# what are normal OK emotional reactions to infidelity?



## Xena (Feb 11, 2011)

What are normal reactions to infidelity and the emotional toll thereof?

My partner seems to think my reactions are out of proportion...

I often wake up feeling ****, go to bed feeling ****. Call him during the day while he's at work looking for reassurance. I ask him if he loves me. I ask him if there's anything going on behind my back and when he says no I ask if that's really the case.

I cry a lot.

Please post here what's normal because I think he thinks I emotionmally overrreact in a big way and I need him to see what reactions others have and how long after the fact.

Thank you.


----------



## Syrum (Feb 22, 2011)

Nope not overreacting at all. Perfectly normal and reasonable.
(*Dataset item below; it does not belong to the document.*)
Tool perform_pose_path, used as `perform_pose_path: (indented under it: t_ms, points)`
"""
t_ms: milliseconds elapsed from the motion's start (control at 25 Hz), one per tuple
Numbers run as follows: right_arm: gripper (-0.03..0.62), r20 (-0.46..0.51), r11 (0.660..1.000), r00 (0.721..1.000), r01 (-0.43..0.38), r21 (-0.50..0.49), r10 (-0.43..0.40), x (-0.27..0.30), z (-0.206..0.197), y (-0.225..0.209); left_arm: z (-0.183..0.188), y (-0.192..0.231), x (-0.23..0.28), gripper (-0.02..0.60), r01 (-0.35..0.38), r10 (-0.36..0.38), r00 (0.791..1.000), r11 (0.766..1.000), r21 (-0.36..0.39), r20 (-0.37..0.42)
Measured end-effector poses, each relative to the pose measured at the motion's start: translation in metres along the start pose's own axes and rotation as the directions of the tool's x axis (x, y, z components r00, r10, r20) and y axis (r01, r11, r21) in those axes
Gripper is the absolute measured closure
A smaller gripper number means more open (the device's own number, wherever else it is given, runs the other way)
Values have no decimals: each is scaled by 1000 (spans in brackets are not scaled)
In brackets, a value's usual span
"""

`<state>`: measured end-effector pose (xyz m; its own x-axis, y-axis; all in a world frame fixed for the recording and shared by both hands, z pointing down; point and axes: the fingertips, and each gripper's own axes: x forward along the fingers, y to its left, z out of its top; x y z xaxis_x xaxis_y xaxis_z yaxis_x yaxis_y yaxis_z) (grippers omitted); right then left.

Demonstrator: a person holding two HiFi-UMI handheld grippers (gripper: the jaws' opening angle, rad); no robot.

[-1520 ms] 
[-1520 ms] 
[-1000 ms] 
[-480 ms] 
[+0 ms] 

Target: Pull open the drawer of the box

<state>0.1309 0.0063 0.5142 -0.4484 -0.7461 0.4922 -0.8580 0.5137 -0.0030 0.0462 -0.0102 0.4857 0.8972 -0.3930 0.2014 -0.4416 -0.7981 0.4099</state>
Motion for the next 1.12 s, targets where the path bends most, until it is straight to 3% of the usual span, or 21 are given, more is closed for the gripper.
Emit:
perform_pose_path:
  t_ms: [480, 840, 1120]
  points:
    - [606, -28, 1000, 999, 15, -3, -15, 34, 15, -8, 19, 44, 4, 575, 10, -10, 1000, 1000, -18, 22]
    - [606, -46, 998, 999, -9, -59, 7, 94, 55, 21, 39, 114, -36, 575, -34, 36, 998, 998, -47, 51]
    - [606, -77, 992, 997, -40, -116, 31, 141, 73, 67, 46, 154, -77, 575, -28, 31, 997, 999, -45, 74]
If he doesn't get that perhaps he has no empathy and doesn't understand the hurt he has cause you.

In fact I would say it's normal to for instance, get everything he owns and advertise it as giveaway, and never let him in the house again. Or better yet somehow give him some sort of nasty looking skin disorder, But that's just me.


----------



## redrainbows (Mar 15, 2011)

Hi your reactions are all normal.
The first few days after finding out about husbands affair was complete and utter shock.
Crying all day and night,
Could'nt sleep and needed sleeping pills.
Sick to the stomach.
Anger, sadness, hatred somedays as to how he could do this to me.

However it will fade but he had to prove to you how sorry he is and will do anything for you to put things right. This can take a very long time as we are all so different.

You will constantly need reassurrance for a long time too and he has to gain back the trust he has broken.

Keep a diary like i did and you will see that things do get easier depending on whether you wish the relationship/marriage to continue.
Hope this helps a little.
Oh and keep talking to one another and ask as many questions as you feel you need to as well.


----------



## Pit-of-my-stomach (Nov 2, 2010)

He wants to discount it obviously, which as I've mentioned before is a tell tale sign that he is not genuinely remorseful. That's obviously a bad sign but anyway... You have experienced serious emotional trauma... The symptoms that you mention are perfectly normal. 

Actually, you may not recognize them or may dismiss other symptoms as something other than what they are but... You can expect some other serious mental, emotional & physical signs to manifest themselves throughout the process of healing from this trauma.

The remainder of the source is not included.